--- START ---
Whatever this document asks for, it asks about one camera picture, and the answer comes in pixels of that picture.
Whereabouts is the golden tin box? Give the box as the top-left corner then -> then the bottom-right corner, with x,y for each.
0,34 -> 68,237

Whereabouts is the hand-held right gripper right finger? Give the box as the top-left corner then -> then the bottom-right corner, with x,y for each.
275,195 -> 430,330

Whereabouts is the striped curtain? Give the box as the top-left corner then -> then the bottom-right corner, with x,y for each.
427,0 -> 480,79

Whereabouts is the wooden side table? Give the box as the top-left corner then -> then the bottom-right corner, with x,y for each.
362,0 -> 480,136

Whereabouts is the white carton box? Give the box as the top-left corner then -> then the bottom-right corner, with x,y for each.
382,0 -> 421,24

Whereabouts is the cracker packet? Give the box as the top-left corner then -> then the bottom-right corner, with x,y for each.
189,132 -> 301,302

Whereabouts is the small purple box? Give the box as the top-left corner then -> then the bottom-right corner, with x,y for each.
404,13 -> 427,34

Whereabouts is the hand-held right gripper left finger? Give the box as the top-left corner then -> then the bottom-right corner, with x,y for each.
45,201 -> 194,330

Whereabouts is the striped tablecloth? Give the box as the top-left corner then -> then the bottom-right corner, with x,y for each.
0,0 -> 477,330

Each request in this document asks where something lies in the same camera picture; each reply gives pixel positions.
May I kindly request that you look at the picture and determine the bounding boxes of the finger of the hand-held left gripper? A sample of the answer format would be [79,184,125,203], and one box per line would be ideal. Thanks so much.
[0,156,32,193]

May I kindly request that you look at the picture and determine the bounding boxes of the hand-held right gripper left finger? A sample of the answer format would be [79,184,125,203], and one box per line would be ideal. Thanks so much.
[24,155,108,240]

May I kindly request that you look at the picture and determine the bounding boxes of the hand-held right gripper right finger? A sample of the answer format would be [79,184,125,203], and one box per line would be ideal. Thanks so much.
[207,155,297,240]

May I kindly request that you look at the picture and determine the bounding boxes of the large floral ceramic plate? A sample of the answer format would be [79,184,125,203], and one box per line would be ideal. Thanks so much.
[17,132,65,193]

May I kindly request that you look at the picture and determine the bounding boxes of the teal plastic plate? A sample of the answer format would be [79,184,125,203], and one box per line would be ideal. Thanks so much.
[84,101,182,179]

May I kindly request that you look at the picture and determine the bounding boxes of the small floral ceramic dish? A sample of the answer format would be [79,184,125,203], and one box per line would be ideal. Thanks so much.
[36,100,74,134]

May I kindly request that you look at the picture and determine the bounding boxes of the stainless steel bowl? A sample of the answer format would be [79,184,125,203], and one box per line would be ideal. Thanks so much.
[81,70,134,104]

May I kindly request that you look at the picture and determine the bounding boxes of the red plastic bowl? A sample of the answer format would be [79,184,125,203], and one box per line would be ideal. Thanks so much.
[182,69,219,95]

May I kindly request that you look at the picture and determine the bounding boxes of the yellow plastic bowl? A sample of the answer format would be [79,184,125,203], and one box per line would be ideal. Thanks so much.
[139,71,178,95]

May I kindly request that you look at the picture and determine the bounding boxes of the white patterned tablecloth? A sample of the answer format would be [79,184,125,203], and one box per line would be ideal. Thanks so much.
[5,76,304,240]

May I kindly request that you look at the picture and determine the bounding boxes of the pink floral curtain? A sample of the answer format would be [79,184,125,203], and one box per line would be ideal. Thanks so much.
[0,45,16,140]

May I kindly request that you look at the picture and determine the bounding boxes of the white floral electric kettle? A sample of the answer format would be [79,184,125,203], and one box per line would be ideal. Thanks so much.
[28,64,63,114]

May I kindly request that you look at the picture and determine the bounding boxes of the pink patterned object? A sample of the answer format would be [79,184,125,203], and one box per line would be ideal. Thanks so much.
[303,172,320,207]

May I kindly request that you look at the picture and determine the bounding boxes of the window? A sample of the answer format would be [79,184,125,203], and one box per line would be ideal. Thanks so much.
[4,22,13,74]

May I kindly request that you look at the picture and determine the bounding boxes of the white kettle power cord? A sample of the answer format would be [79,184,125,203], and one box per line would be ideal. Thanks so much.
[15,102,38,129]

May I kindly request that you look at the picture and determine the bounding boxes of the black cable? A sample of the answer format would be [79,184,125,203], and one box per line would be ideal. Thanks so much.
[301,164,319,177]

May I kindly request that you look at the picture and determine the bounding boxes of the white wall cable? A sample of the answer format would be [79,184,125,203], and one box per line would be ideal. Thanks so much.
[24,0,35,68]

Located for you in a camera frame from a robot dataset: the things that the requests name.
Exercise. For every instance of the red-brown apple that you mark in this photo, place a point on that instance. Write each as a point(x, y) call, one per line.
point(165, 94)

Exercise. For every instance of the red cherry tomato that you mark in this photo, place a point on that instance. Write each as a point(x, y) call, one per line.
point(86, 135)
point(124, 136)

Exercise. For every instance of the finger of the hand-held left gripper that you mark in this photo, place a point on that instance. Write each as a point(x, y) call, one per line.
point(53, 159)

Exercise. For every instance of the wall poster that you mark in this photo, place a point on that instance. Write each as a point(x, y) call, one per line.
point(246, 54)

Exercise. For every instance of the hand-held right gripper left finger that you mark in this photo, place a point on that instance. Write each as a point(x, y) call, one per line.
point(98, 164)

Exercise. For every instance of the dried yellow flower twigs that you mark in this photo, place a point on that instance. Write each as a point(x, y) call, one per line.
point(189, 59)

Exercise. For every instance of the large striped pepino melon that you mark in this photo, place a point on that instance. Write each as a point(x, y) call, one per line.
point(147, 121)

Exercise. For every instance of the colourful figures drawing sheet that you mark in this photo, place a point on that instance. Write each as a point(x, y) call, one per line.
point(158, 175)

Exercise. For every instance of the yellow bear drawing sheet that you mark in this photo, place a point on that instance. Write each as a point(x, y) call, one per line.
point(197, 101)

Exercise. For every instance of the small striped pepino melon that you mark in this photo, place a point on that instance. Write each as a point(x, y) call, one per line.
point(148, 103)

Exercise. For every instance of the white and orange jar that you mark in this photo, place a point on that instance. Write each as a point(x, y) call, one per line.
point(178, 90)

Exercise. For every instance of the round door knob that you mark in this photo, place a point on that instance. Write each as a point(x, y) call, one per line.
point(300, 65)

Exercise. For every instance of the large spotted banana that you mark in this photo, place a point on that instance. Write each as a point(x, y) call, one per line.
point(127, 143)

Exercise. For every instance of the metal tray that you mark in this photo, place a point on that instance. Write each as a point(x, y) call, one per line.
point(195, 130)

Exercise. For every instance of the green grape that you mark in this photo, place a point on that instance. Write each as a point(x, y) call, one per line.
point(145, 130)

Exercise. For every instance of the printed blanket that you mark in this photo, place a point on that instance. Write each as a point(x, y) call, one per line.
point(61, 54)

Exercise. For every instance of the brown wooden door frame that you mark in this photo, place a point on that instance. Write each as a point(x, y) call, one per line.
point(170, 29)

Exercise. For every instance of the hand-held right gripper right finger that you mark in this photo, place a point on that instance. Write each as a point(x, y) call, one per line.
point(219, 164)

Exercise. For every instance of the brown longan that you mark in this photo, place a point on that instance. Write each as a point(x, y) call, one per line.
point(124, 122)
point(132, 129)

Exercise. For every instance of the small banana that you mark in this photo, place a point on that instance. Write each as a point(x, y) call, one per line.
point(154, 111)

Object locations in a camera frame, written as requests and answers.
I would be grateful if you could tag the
--- END ---
--- START ---
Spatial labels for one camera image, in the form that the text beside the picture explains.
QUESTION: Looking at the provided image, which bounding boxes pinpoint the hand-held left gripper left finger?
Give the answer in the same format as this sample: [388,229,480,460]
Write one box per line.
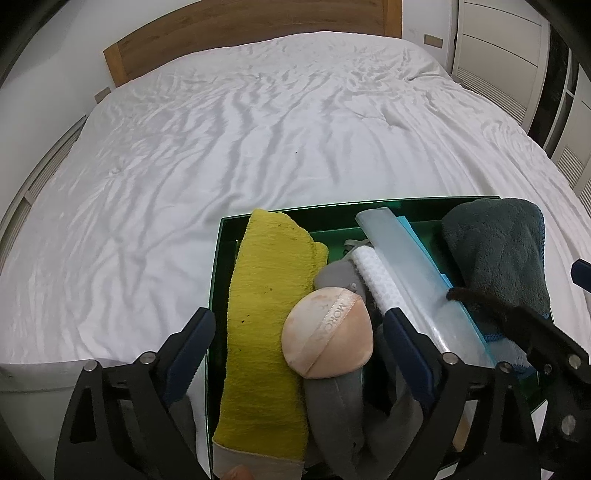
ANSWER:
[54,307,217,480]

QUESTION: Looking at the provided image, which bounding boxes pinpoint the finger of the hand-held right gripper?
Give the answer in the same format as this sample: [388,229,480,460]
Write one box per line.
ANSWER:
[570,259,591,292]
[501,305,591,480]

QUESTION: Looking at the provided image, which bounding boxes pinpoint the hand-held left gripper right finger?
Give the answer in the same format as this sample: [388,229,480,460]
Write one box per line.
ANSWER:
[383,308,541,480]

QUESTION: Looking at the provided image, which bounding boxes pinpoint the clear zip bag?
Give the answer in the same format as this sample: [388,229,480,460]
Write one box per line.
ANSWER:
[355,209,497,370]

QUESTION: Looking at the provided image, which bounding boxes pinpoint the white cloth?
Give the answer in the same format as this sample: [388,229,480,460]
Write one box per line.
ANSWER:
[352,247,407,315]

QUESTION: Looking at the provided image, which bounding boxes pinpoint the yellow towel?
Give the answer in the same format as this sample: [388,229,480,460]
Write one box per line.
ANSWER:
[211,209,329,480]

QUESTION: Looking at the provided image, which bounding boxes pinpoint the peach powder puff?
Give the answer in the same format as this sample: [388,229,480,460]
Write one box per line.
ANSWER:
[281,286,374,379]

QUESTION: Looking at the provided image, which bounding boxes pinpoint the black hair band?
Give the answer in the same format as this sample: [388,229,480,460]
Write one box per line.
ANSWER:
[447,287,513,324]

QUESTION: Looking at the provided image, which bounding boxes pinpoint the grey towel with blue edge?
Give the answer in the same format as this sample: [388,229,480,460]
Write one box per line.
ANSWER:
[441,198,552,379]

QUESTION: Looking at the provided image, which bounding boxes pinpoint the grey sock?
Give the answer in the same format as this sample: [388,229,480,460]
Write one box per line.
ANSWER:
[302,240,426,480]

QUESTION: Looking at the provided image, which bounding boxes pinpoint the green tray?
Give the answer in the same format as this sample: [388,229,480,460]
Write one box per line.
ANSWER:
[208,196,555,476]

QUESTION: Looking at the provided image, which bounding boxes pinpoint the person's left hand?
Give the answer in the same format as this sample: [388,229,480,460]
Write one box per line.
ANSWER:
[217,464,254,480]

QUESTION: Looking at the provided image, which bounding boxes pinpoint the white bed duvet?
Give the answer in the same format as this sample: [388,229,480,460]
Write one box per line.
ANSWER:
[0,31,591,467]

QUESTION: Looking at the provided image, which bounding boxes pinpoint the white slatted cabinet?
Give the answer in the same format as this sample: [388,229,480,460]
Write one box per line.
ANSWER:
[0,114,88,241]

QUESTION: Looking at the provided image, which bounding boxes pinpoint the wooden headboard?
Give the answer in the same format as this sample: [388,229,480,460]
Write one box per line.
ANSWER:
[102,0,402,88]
--- END ---
* _Required work_
Where a line of the data contains "grey", copy that line.

* _Task response_
QUESTION: Looking at the provided image, which bounding boxes pinpoint the grey towel with blue edge?
QUESTION: Looking at the provided image, which bounding boxes pinpoint the grey sock?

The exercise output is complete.